Could he have known? Could Abraham our father have foreseen what would happen?.. And this piece of land legally bought was the first plot of land belonging to the first Jew outside Canaan, in what would later become the land of Israel.

– This was the beginning of Israel, – someone from our group says. Yes, this was the beginning of Israel. This is why it is so important, so holy. And this is why he insisted on buying it.

We go to Tel Hebron and stand at the place where the deed was, as it seems from archeological evidence, actually made. All those thousands of years ago. Now there is a handful of Jews living here, among them a woman with 13 children whose father was stabbed to death, and up on the hill is the tomb of Ruth, the woman who left her own country and her own people, and said passionately and without reservation: “Do not urge me to leave you or to return from following you. For where you go I will go, and where you lodge I will lodge. Your people shall be my people, and your God my God. Where you die I will die, and there will I be buried. May the Lord do so to me and more also if anything but death parts me from you”

Two years ago, I stood at her tomb, and I touched the stones, and it felt as if I had met an old friend, and I shared cakes with the soldiers at a nearby post, and I asked her to pray for me. If nothing else, she would understand…

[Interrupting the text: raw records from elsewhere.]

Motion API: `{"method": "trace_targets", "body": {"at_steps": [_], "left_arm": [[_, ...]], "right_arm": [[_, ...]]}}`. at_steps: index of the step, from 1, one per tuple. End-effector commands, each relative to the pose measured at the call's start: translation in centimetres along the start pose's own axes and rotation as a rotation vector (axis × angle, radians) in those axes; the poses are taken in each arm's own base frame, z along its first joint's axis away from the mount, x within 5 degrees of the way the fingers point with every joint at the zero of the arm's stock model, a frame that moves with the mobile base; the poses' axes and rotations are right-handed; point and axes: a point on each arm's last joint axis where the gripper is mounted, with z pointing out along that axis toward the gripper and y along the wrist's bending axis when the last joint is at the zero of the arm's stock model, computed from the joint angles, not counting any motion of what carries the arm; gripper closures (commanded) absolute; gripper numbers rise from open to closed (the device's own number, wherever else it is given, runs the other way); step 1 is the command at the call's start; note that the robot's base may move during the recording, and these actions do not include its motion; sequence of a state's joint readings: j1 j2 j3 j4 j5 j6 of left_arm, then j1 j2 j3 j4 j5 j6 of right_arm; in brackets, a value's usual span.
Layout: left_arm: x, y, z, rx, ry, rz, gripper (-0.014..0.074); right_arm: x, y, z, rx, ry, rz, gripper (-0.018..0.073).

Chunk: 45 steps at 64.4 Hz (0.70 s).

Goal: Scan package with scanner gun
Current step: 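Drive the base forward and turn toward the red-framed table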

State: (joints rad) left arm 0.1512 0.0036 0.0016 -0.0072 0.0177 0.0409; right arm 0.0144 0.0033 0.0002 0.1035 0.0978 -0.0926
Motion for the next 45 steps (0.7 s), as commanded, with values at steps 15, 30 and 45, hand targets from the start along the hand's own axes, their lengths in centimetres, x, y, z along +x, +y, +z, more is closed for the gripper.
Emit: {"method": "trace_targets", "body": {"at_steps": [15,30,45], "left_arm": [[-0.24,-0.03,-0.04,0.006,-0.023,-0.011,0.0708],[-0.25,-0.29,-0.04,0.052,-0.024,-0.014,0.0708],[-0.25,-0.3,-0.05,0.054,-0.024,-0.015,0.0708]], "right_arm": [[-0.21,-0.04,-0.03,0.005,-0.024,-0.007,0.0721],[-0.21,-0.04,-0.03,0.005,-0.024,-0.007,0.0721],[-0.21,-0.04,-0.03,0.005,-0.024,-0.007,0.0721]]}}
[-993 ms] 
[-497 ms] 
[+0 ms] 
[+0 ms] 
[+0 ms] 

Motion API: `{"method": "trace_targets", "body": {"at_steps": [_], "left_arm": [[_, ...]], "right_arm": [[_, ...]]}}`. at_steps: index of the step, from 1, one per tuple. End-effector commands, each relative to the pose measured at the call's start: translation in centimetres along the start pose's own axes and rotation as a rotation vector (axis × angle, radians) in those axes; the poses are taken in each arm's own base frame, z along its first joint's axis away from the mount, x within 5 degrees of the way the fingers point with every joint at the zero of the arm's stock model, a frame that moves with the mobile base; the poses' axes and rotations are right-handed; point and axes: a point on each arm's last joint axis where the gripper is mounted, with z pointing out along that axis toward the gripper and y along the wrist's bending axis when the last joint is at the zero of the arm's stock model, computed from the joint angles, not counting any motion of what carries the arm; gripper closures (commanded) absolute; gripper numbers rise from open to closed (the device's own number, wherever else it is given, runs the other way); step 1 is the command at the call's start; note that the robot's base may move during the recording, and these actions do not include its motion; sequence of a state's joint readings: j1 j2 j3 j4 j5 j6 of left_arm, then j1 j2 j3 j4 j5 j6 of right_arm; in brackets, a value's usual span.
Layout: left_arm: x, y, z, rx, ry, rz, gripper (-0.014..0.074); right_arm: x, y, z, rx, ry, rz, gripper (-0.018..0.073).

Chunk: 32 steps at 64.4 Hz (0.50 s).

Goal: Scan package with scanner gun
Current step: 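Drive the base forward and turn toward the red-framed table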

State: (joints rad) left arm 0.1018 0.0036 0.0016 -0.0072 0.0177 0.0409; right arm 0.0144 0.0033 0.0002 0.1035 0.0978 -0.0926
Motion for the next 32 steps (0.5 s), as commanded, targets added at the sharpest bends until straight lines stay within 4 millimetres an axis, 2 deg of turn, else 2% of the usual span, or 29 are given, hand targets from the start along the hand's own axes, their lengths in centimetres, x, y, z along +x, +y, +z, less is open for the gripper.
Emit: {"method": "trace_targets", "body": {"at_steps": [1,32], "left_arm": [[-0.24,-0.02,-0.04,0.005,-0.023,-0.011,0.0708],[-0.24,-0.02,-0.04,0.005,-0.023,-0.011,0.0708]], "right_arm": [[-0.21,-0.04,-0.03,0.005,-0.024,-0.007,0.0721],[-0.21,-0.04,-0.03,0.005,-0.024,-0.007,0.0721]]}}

And now I’m back. And the brochures in the small Jewish museum in Beit Hadassa bear the logo of an organisation I worked for every Sunday for the last five months in Norway, and an address of my good friend Rachel, whom I met through David in Hebron. We would have coffee in the kitchen at that address, and the Hebron calendar was above my seat, showing the time two years ago when I lost my soul to the land. Why these dates, it’s from two years ago, I would ask Rachel. To make me feel younger, she smiled. Indeed. I think she just liked the picture.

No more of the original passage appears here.